Analysis of purified polar tube fraction. (a) Immunodetection of PTPs in protein extracts from A. algerae purified polar tubes. Anti-PTP polyclonal antibodies were applied to 3 different protein extracts from purified polar tubes. The total extract (lane 1) contains proteins soluble in 2.5% SDS and 100 mM DTT. The two other extracts correspond to a differential protein extraction. Proteins from purified polar tubes were first solubilized with 2.5% SDS (lane 2), then insoluble proteins were extracted in a buffer containing 100 mM DTT (lane 3). Both PTP1 and PTP2 were only soluble in presence of reducing agents (lane 3, arrows). In contrast, anti-PTP3 and anti-PTP4 antisera detected protein bands in the SDS extract without DTT (lane 2).

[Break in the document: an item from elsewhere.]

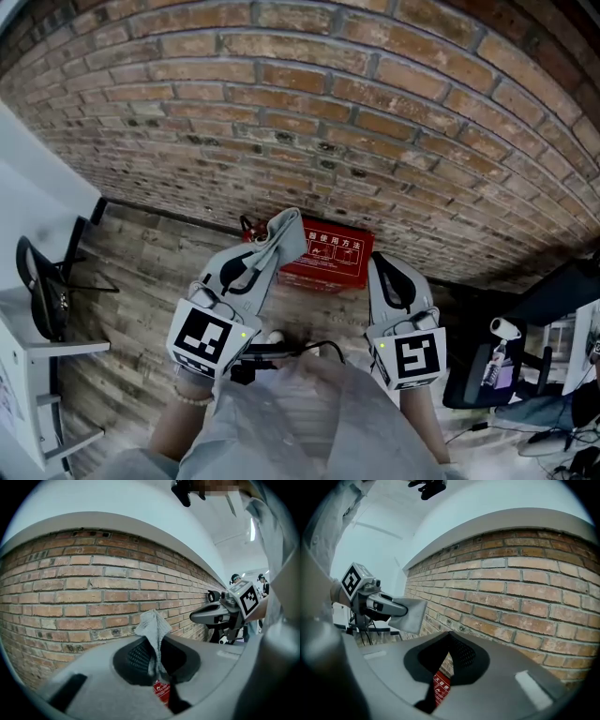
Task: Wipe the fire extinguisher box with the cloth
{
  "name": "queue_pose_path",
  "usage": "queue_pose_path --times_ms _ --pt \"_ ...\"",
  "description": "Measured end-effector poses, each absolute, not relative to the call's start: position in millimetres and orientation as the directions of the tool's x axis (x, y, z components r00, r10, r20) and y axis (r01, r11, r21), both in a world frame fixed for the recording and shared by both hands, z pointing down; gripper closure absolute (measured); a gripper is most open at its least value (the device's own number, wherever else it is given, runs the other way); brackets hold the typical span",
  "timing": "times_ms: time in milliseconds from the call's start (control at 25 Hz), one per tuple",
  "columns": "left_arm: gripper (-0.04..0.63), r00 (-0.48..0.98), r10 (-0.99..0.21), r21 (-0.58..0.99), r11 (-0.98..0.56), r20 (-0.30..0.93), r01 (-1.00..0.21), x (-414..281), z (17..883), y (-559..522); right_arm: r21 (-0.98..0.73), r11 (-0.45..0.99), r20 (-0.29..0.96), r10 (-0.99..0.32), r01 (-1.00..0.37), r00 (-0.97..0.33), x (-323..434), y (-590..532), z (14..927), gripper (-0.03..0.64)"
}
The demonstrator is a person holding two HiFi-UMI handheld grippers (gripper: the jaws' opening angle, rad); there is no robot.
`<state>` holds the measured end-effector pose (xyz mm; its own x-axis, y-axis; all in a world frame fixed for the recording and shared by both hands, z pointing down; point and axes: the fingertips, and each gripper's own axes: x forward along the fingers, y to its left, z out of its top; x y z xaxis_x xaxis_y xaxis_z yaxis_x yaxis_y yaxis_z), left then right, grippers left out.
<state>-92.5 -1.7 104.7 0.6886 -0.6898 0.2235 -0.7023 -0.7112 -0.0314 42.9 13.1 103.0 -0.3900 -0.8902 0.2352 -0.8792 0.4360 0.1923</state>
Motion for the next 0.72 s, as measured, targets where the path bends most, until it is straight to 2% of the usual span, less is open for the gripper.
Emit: queue_pose_path --times_ms 400,720 --pt "0.581 0.698 -0.677 -0.012 -0.72 0.233 -0.694 -89.2 106.6 -2.6 0.197 0.464 0.271 -0.872 -0.864 -0.407 33.6 15.1 107.0 0.607" --pt "0.581 0.704 -0.672 -0.005 -0.724 0.229 -0.689 -89.5 107.4 -2.4 0.188 0.461 0.233 -0.879 -0.867 -0.417 29.3 12.1 102.2 0.607"
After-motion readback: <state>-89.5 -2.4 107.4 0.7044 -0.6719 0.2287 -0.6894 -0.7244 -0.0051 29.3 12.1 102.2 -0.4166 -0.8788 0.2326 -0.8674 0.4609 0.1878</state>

For PTP3, an additional band around 63 kDa was also stained in the total extract. For PTP4, the SDS extract revealed three bands of 75, 35 and < 10 kDa (lane 2). All antisera were used at a 1:200 dilution. (b) Functional classification and distribution of the 214 proteins identified by mass spectrometry in the purified polar tube fraction using InterProScan prediction (see Table S3).

Figure 7

Localization of the newly identified PTP7 at the terminal end of the extruded polar tube. (a) IFA with anti-PTP7 mouse antiserum (dilution 1:100) revealing a specific labelling of the terminal end of the A. algerae extruded polar tube (arrow). Secondary antibodies were Alexa 488-conjugated goat anti-mouse IgG. At least 10 different fields were observed which corresponds to ~ 50 to 130 spores with their polar tube extruded. See Supplementary Fig. S2 for additional pictures illustrating the different localizations of PTP7. PT polar tube; S spore; Scale bar: 10 µm. (b) Western Blot analysis on sporal proteins solubilized first in presence of 2.5% SDS (SDS extract) and then in a 100 mM DTT- containing solution (DTT extract). The antiserum reacted with a unique A. algerae sporal protein band at around 60 kDa in the DTT extract (arrow).